Sakari Oramo arrive au terme de son intégrale des symphonies de Carl Nielsen avec ce dernier enregistrement des « n° 2 » et « n° 6 », parfaitement réussies.

Avec ce nouveau volume, le chef finlandais achève son intégrale des symphonies du compositeur danois. Tout au long de son parcours, Sakari Oramo aura réussi à restituer les influences et à caractériser les climats de chaque oeuvre, qu’il présente comme des univers clos. Si les Symphonies nos 1 et 3 paraissent moins réussies, ce dernier jalon est splendide. La Deuxième Symphonie est ainsi " battue " par les flots et son lyrisme n’est pas sans rappeler les écritures de Brahms (Symphonies n° 1, n° 4), de Dvorák (Symphonie n° 7), voire de certains poèmes symphoniques de Strauss. Le caractère impétueux (Allegro collerico du mouvement 1), les éclats furieux, la valse inquiète, la dimension mélancolique, tout y est. Le Finale (Allegro sanguineo) offre un véritable délire sonore. La restitution du tumulte jusqu’à la suffocation n’a pas d’équivalent dans la discographie moderne pourtant de très haut niveau (Järvi, Blomstedt, Schonwandt, Vänskä…). On re- trouve ce climat de joie apparente dans la Sinfonia semplice.

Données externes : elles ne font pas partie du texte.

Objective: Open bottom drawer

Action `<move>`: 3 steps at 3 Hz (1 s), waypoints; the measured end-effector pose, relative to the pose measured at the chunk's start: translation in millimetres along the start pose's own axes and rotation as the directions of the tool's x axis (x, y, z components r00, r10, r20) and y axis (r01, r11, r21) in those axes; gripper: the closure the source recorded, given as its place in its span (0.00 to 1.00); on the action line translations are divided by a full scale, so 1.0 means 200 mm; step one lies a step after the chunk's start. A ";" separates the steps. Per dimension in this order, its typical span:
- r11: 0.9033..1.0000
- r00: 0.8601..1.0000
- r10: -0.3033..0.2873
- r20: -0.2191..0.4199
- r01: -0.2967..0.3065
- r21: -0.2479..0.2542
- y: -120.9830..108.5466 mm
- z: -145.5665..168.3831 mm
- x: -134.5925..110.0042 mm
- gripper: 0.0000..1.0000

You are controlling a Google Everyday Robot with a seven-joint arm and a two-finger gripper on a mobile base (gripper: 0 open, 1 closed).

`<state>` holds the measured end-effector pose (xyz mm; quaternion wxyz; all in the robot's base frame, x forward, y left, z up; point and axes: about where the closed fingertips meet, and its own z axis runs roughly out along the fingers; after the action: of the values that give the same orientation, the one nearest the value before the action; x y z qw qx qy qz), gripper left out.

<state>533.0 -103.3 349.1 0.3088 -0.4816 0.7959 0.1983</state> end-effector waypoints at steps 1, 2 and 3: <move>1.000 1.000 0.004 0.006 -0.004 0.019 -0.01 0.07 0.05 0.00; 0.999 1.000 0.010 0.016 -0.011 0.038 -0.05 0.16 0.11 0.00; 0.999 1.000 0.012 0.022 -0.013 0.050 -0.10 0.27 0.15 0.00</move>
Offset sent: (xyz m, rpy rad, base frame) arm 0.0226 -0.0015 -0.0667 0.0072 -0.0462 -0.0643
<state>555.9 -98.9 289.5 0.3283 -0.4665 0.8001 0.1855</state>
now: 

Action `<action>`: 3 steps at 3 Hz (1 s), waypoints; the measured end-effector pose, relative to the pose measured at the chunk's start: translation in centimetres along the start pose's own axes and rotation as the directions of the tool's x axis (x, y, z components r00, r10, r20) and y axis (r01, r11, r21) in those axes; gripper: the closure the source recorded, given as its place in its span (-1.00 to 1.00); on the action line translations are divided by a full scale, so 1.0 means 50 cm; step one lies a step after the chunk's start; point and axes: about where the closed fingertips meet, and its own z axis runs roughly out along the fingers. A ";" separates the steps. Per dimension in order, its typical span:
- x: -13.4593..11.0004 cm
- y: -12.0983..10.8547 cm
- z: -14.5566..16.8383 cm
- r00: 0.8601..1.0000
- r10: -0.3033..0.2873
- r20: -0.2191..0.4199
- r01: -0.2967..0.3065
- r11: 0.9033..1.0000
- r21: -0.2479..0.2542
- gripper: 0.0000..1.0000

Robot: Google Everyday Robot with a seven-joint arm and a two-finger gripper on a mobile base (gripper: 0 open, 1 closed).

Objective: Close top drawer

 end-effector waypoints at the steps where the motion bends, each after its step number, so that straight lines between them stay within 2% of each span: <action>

Oeuvre plus grinçante que semplice, la Symphonie s’inspire du néoclassicisme ambiant (1925). Les timbres acidulés, les digressions de toutes sortes sont mises en lumière avec beaucoup d’imagination de la part des pupitres de l’orchestre. Ils se délectent d’une mise en place rythmique complexe, tout comme ils s’amusent des caricatures de la musique d’avant-garde de l’époque dans la fameuse Humoresque. Il est rare d’entendre une interprétation à ce point drôle ! À la véhémence magnifique du troisième mouvement s’enchaîne le Finale (thème et variations) dont Sakari Oramo extraie la brillance et parfois même la brutalité. Ces deux opus se placent au sommet de la discographie actuelle.